DECLARE @PriceChangeDates TABLE(Rank int, SplitDate Date);
INSERT INTO @PriceChangeDates
SELECT DENSE_RANK() over (ORDER BY EffectiveDate) as Rank, EffectiveDate as SplitDate
FROM ProductPriceChange
GROUP BY EffectiveDate;

My thought is to somehow update the first queries inner SELECT statement to somehow take advantage of the @PriceChangeDates table created by the second query. I would think we can multiply the DATEADD’s increment parameter by the rank from the declared table, but I am struggling to write it.

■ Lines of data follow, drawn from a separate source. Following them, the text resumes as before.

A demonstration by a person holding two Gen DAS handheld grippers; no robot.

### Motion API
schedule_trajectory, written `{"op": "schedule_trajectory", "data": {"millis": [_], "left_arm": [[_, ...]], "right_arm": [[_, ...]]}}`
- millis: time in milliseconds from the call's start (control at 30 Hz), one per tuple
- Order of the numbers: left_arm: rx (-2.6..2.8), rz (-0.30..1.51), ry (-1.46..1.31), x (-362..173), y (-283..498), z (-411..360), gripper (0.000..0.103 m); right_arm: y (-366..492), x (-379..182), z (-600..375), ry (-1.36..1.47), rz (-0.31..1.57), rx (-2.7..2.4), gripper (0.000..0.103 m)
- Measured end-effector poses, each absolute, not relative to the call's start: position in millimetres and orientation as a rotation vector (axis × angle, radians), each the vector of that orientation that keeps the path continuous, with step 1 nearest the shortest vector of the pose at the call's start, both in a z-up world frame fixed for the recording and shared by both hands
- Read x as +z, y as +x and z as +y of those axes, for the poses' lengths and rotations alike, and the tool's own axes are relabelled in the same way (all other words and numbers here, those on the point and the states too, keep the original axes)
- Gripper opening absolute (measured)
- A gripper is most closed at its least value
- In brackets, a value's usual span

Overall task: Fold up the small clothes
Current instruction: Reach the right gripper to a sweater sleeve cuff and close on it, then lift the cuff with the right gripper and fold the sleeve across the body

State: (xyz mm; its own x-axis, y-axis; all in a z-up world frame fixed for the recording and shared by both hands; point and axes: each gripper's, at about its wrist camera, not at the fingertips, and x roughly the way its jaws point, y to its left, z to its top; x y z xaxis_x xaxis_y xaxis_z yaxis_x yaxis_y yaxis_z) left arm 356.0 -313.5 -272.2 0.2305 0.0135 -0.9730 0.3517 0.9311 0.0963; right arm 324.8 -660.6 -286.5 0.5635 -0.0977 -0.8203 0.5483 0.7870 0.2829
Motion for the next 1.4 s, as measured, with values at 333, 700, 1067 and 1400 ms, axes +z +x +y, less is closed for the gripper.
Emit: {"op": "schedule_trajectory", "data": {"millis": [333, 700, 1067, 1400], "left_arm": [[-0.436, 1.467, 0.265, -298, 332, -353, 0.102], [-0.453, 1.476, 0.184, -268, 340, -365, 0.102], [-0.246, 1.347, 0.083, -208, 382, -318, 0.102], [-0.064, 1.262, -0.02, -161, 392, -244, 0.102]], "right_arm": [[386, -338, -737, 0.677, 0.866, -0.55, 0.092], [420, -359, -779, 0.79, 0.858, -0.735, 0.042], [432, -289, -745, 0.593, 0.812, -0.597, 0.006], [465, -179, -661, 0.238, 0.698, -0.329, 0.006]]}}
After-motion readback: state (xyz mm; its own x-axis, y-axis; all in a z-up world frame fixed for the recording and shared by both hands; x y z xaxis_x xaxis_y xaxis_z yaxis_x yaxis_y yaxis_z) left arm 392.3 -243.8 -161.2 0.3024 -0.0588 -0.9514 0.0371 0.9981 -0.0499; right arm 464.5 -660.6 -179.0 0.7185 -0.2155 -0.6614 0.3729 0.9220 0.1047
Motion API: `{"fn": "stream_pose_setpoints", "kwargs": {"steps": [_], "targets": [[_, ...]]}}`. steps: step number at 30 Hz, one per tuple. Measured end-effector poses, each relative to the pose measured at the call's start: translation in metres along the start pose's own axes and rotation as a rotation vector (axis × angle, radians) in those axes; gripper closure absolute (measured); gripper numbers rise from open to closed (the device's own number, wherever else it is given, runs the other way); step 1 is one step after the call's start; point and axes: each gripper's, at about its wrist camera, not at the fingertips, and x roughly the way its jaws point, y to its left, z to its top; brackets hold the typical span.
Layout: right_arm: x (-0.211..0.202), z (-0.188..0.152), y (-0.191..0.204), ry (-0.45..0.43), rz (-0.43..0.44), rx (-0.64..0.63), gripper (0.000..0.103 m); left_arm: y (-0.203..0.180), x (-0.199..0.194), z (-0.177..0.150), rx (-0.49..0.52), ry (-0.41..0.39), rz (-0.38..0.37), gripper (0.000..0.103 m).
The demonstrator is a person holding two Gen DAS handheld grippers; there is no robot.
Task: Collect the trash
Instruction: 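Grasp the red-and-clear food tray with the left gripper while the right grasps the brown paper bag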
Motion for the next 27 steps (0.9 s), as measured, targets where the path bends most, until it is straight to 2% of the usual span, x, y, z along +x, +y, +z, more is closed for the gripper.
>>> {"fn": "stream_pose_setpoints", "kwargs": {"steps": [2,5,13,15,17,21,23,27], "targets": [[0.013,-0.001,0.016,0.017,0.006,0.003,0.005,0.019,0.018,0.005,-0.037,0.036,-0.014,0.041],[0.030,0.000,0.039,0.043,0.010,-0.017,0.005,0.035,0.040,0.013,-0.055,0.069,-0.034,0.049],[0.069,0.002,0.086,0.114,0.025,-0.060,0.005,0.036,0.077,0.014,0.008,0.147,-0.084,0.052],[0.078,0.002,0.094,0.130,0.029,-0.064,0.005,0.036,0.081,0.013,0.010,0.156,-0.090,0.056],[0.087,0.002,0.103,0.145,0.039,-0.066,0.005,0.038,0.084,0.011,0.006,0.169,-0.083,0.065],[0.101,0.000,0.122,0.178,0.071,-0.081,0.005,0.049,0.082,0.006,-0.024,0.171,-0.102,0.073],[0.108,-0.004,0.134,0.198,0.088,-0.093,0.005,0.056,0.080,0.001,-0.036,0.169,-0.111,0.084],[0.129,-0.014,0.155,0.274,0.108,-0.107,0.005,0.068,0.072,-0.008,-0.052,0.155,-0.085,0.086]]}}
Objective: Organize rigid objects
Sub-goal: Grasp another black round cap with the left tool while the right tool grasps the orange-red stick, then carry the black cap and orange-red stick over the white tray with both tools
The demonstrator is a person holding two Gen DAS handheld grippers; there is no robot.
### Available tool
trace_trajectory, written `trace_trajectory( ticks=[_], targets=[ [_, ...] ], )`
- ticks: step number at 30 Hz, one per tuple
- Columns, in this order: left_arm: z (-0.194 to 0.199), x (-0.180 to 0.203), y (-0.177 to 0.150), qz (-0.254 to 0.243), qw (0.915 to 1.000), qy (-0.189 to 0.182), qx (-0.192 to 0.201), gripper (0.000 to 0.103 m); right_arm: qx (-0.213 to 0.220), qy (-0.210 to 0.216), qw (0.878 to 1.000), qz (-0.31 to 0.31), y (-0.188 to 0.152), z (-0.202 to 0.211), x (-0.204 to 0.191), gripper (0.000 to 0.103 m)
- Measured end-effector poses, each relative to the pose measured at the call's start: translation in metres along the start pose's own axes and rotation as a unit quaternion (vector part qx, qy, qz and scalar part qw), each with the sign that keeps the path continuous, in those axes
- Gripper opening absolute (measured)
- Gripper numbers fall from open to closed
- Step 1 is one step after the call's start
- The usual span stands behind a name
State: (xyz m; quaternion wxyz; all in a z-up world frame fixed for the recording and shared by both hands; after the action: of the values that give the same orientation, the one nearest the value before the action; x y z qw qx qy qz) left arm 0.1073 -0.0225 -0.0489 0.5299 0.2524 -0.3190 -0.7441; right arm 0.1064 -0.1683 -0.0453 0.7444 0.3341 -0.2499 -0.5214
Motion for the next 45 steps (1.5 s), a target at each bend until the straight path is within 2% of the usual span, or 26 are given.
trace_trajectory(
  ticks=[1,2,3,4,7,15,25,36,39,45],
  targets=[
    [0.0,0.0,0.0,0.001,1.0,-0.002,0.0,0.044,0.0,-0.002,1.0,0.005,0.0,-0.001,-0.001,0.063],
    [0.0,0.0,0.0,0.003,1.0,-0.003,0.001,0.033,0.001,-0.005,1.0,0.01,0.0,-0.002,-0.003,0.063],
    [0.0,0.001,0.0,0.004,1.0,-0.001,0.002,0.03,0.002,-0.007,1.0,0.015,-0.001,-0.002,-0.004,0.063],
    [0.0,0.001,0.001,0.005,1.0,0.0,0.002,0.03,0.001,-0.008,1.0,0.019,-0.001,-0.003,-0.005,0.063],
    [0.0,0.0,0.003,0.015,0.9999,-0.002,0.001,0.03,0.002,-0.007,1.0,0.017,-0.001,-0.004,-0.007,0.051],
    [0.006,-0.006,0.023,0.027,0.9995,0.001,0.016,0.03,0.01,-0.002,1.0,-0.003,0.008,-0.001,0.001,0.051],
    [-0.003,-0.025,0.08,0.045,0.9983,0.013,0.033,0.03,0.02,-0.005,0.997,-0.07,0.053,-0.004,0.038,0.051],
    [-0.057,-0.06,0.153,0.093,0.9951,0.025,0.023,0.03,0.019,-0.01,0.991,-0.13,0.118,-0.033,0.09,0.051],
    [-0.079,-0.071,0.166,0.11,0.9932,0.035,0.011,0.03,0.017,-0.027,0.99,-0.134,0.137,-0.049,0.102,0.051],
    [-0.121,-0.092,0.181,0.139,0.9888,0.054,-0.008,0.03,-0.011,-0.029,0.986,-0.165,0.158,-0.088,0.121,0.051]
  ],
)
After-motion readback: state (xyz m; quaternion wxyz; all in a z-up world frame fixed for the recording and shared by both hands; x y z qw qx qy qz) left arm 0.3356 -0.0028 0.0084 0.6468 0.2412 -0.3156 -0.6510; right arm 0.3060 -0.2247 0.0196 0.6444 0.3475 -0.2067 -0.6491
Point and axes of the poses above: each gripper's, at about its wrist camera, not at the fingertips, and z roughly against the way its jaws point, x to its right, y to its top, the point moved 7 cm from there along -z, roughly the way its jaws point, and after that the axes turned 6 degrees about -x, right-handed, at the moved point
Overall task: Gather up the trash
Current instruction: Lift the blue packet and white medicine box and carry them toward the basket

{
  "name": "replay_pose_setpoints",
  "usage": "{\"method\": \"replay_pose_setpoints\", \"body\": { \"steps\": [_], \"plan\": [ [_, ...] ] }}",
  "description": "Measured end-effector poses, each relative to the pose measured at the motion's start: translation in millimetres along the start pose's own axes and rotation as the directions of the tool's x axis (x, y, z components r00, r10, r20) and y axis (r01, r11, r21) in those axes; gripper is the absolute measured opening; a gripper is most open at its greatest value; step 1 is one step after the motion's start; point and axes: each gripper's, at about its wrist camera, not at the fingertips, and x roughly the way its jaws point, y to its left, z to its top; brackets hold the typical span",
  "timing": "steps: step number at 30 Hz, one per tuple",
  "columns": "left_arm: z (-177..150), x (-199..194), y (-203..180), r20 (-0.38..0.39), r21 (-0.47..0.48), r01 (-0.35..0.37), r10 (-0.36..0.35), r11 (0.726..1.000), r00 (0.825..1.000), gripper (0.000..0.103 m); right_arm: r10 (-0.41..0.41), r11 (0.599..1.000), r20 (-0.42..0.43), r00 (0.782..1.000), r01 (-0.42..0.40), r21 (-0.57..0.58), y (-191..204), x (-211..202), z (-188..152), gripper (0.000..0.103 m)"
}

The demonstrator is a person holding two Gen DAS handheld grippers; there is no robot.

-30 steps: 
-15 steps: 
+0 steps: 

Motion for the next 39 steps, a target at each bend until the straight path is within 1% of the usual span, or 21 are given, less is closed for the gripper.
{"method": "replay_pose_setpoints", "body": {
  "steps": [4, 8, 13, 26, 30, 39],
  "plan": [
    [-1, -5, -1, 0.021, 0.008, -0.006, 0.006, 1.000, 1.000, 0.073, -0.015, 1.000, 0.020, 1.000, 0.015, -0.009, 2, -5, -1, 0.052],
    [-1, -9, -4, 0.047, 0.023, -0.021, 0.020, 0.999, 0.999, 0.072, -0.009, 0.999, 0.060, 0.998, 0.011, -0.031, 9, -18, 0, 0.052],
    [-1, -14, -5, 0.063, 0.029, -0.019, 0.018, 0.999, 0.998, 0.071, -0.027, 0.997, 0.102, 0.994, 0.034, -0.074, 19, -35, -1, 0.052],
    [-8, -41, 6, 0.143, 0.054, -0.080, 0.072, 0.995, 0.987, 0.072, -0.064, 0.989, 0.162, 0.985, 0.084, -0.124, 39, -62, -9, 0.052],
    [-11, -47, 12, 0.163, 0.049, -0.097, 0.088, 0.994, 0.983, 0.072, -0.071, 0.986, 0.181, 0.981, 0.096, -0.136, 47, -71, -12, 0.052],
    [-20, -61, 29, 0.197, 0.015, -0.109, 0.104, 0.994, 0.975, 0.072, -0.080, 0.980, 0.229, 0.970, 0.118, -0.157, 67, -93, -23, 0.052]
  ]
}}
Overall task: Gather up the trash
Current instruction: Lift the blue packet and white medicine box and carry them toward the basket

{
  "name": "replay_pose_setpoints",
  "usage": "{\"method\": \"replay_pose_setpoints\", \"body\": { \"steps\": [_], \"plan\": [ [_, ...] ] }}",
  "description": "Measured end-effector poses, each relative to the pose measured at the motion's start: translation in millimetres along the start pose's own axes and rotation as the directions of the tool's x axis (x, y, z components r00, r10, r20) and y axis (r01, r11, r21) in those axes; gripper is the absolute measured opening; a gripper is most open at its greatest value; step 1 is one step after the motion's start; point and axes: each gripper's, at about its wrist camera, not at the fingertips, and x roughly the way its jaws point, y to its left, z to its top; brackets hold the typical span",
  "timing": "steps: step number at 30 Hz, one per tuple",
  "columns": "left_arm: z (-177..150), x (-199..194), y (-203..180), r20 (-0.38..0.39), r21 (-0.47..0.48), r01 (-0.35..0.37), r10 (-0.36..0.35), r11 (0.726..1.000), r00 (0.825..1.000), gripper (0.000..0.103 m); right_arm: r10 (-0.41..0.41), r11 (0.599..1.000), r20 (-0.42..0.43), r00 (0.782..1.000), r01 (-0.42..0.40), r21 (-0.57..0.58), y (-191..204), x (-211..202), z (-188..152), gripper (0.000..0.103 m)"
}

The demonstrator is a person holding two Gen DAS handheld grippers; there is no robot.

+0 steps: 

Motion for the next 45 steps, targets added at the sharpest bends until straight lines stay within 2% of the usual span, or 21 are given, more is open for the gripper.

If I was to somehow do this with loops, my thought process would be to determine which rank the ScheduledDate would be from the @PriceChangeDates table, where its rank is the rank of the closest Date that is smaller than itself it can find. Then take whatever rank that gives and, I would think, multiply it by the increment parameter being passed in (or some math, for example doing a *@PriceChangeDates.Count() on the existing parameter and then adding in the new rank to avoid collisions). However, that’s “loop” logic not “set” logic, and in SQL I need to think in sets.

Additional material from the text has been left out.